Associate Emeritus (Distinguished Service)

"My 13 years with JYA was a wonderful new experience after my 32-year career with FDA. I had the opportunity to see the 'other side' of working toward cGMP compliance in the drug industry. It afforded me the chance to travel to many countries, and to learn from the best and brightest investigators in the consulting business. I miss working with my JYA family, but enjoy spending this time at home with my other family."

Dan Moskowitz
Dan Moskowitz

Associate Emeritus (Distinguished Service)

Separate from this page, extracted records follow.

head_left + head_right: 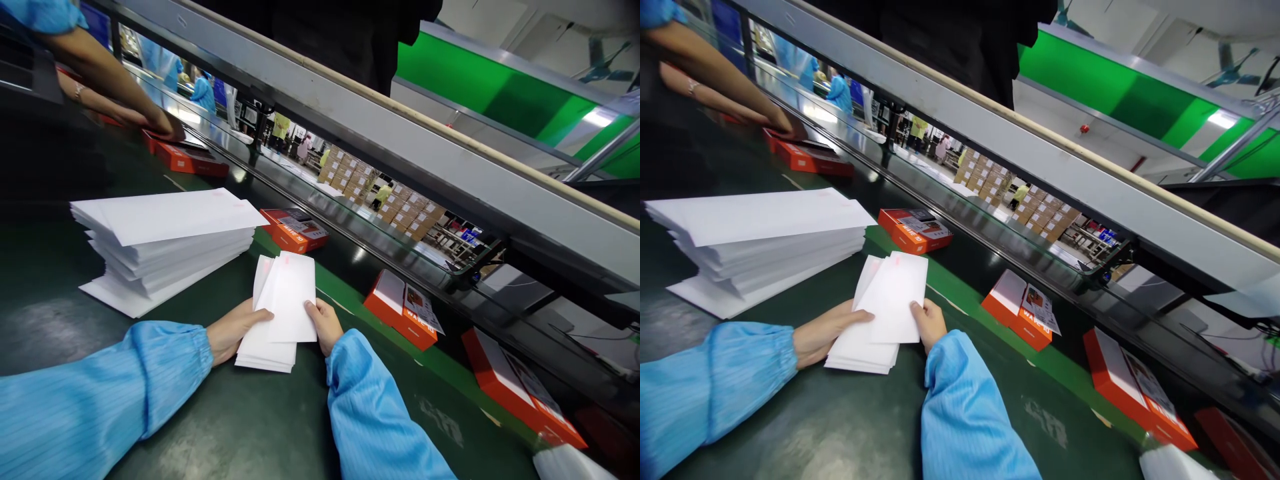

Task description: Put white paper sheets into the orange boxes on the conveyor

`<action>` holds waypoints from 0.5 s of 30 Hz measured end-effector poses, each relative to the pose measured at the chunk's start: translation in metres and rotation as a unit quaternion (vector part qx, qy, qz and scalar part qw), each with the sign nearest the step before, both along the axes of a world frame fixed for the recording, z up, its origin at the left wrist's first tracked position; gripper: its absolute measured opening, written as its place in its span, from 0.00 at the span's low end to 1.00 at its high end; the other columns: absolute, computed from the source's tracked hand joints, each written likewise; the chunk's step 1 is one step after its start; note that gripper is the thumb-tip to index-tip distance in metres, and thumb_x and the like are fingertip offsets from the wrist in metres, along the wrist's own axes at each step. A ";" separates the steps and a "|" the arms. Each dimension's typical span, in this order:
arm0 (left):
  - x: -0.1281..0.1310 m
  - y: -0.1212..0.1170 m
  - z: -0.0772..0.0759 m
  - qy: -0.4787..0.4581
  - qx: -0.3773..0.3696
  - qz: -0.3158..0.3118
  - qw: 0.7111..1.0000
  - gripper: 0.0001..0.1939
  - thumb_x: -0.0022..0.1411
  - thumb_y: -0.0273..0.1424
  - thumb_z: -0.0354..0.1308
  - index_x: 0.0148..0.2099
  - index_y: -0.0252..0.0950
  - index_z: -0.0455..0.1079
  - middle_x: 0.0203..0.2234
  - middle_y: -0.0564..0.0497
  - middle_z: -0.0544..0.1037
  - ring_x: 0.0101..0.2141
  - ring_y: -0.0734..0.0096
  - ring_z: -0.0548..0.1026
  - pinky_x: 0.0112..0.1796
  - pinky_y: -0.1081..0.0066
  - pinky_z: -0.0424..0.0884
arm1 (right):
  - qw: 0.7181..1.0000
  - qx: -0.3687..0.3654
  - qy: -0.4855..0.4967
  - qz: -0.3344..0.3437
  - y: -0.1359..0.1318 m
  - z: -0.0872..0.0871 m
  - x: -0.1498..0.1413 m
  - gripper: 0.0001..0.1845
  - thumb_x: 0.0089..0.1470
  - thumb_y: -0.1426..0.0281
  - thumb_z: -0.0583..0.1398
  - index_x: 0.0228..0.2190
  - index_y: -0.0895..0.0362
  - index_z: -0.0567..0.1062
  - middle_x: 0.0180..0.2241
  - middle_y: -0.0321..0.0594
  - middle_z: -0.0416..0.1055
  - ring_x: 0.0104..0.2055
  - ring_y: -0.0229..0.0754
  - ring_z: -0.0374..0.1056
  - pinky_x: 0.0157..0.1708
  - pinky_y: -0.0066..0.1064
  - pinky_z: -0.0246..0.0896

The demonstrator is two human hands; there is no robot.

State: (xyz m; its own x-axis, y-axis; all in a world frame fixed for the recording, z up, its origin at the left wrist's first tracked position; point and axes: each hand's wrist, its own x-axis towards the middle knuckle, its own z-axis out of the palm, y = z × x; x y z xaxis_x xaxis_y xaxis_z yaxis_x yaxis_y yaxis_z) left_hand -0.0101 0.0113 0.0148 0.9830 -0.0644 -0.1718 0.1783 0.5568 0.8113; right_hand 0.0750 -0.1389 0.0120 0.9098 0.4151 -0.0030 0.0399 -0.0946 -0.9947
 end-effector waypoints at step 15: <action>0.002 0.000 -0.006 -0.025 -0.039 0.004 0.999 0.34 0.38 0.29 0.61 0.50 0.29 0.58 0.36 0.42 0.71 0.38 0.57 0.69 0.40 0.65 0.68 | 1.000 -0.010 -0.001 0.008 -0.001 0.000 -0.001 0.27 0.32 0.49 0.62 0.27 0.60 0.69 0.26 0.40 0.69 0.32 0.46 0.64 0.31 0.33 0.58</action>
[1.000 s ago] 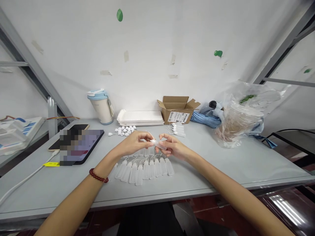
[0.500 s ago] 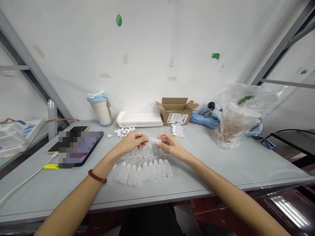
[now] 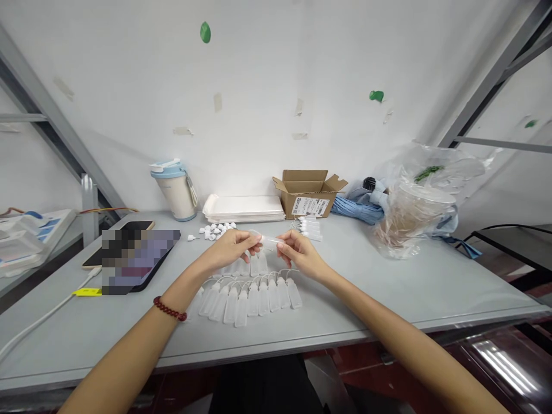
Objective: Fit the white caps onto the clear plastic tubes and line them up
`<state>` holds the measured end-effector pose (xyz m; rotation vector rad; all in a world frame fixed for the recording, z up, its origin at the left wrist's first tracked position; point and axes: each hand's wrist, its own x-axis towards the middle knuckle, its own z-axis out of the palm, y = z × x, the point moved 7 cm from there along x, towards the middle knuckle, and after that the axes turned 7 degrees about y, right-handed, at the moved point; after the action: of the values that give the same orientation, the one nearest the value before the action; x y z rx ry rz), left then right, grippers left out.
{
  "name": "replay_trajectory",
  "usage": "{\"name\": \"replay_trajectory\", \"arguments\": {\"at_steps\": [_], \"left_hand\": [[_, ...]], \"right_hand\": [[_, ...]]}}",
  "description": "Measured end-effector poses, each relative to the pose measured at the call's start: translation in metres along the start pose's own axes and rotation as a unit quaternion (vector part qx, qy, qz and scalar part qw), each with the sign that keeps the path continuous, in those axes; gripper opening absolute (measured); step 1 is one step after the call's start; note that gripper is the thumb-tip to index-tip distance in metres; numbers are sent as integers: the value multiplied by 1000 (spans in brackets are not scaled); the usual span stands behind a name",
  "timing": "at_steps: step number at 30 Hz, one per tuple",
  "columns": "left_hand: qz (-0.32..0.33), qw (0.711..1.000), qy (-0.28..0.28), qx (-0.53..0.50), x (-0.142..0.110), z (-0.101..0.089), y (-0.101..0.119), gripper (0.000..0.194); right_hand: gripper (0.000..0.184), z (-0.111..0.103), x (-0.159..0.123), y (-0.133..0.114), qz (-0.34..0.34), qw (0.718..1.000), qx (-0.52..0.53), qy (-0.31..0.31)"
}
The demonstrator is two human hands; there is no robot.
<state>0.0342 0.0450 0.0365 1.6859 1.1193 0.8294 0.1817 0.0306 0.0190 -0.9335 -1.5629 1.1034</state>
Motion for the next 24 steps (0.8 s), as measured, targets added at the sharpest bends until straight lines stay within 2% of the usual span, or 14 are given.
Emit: {"name": "replay_trajectory", "arguments": {"at_steps": [5,11,16,19,24], "left_hand": [[-24,1000,-19,-8,-2,4,-2,42],[33,998,-22,41,-4,5,8,30],[51,997,9,53,-4,4,13,21],[49,997,16,54,-4,5,12,24],[13,998,-23,57,-5,9,6,39]], "right_hand": [[31,2,0,-1,6,1000,2,-21],[31,-2,0,1,19,1000,-9,2],[34,-4,1,3,32,999,15,13],[36,-4,2,4,36,999,26,18],[38,-2,2,5,38,998,45,19]]}}
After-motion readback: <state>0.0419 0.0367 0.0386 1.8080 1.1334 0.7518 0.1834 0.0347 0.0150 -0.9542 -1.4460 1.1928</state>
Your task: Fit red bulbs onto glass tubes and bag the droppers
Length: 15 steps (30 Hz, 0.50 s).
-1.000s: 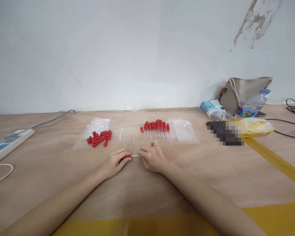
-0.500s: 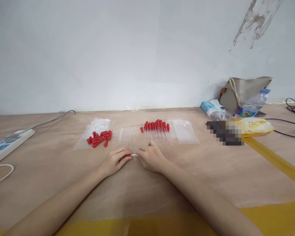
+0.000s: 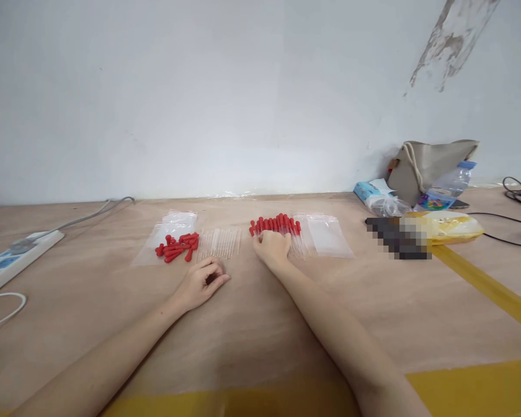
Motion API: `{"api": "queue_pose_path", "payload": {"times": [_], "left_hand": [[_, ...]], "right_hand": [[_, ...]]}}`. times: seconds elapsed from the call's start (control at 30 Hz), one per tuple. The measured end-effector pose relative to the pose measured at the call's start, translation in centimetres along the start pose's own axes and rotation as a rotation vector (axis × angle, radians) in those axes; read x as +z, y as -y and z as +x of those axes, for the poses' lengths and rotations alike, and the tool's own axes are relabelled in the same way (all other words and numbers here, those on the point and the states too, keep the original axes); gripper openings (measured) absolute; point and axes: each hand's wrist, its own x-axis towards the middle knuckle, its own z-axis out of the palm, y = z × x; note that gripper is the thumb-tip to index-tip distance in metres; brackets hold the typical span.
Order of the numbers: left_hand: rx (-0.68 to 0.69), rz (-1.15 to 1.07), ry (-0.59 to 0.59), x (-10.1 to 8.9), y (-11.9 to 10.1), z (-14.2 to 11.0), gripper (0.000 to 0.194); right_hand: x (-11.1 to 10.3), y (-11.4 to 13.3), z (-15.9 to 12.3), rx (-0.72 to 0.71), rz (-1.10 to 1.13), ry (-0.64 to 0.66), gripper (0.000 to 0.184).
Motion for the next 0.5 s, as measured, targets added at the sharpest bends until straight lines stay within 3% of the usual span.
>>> {"api": "queue_pose_path", "payload": {"times": [0.13, 0.33, 0.5], "left_hand": [[0.002, 0.032, 0.022, -0.1, -0.3, -0.1, 0.014], [0.021, 0.042, 0.052, -0.1, -0.2, 0.0, 0.011], [0.02, 0.045, 0.058, 0.0, -0.1, 0.1, 0.011]], "right_hand": [[1.4, 0.5, 0.9, 0.017, -0.075, 0.01, 0.033], [1.8, 0.4, 1.3, 0.056, -0.126, 0.052, 0.036], [2.0, 1.5, 0.3, -0.063, -0.089, 0.009, 0.032]]}}
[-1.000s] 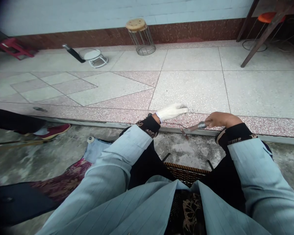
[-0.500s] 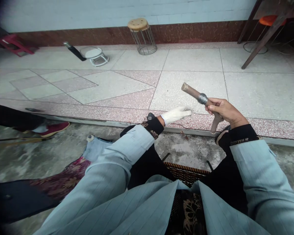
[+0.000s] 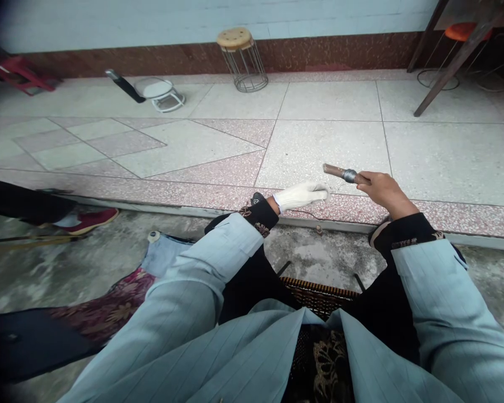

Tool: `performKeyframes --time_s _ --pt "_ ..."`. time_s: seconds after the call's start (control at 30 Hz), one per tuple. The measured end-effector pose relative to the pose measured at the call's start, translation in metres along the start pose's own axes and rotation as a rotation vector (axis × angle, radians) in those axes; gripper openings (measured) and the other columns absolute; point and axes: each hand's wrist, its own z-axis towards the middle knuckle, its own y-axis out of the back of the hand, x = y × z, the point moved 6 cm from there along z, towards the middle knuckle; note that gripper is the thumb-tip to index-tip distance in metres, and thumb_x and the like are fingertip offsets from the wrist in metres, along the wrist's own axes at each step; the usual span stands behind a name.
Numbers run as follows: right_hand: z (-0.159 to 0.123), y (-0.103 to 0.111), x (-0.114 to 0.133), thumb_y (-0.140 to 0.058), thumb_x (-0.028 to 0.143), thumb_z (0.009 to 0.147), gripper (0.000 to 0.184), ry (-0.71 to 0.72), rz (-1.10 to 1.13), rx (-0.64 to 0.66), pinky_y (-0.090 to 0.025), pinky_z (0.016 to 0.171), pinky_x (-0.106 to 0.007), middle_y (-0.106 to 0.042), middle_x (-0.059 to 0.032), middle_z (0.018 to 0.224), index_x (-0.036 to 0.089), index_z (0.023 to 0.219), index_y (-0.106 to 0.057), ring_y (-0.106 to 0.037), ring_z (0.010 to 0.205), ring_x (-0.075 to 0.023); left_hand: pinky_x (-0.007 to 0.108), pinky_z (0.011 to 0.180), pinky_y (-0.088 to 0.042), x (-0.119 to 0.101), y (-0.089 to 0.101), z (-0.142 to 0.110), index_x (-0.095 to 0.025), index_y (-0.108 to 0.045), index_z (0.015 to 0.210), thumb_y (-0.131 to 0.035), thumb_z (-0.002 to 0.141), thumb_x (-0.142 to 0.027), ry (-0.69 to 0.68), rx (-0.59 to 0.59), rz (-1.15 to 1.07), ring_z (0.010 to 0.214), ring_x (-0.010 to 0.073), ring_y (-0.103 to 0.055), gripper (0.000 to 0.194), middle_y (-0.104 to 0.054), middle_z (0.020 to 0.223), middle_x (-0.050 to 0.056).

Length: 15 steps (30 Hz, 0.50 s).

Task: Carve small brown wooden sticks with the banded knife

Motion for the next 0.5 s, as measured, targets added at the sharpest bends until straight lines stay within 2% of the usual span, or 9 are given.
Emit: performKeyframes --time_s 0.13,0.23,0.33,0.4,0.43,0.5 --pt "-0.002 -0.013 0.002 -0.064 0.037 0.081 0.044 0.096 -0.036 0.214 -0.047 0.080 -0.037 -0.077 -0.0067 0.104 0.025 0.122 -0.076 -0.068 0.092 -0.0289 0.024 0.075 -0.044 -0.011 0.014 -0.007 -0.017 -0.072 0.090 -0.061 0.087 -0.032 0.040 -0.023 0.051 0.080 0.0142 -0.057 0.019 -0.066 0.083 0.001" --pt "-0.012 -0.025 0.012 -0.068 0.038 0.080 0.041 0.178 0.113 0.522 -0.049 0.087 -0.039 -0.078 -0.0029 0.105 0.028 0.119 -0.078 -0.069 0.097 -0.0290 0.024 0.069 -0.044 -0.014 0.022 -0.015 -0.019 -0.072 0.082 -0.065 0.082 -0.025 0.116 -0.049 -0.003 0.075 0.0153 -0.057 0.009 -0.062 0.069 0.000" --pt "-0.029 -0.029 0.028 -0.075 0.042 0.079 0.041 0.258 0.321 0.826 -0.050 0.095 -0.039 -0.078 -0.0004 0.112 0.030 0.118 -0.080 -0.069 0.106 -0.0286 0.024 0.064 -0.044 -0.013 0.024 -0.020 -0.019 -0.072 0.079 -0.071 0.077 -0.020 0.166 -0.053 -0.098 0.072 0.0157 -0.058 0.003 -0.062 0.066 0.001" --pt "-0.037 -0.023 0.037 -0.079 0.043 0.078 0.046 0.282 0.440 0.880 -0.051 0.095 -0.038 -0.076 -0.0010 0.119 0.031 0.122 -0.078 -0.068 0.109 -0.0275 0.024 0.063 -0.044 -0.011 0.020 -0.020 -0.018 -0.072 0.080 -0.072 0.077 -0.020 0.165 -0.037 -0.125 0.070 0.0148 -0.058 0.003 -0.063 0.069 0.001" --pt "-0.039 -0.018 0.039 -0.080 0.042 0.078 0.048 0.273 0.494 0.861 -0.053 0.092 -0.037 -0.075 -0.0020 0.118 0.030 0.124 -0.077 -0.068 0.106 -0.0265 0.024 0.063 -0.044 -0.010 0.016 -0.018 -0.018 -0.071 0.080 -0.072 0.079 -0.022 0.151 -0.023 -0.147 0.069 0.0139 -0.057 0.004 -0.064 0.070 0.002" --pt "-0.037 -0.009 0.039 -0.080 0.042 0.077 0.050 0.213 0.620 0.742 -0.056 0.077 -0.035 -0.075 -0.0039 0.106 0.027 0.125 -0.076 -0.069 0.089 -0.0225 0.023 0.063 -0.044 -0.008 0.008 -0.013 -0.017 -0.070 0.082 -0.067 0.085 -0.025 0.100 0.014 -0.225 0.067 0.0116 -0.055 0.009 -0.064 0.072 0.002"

“JYA was a great opportunity to work with clients who are fully invested in being world class businesses. I really enjoyed the daily challenge of helping organizations to build sustainable workflows for GMP compliance as well as growing their business. My colleagues with JYA were all great to work with and I will always value my relationship with them and Jeff Yuen. The experiences I gained by working with JYA, both in work and in life, have served me very well as I continue my career in the life sciences industry.”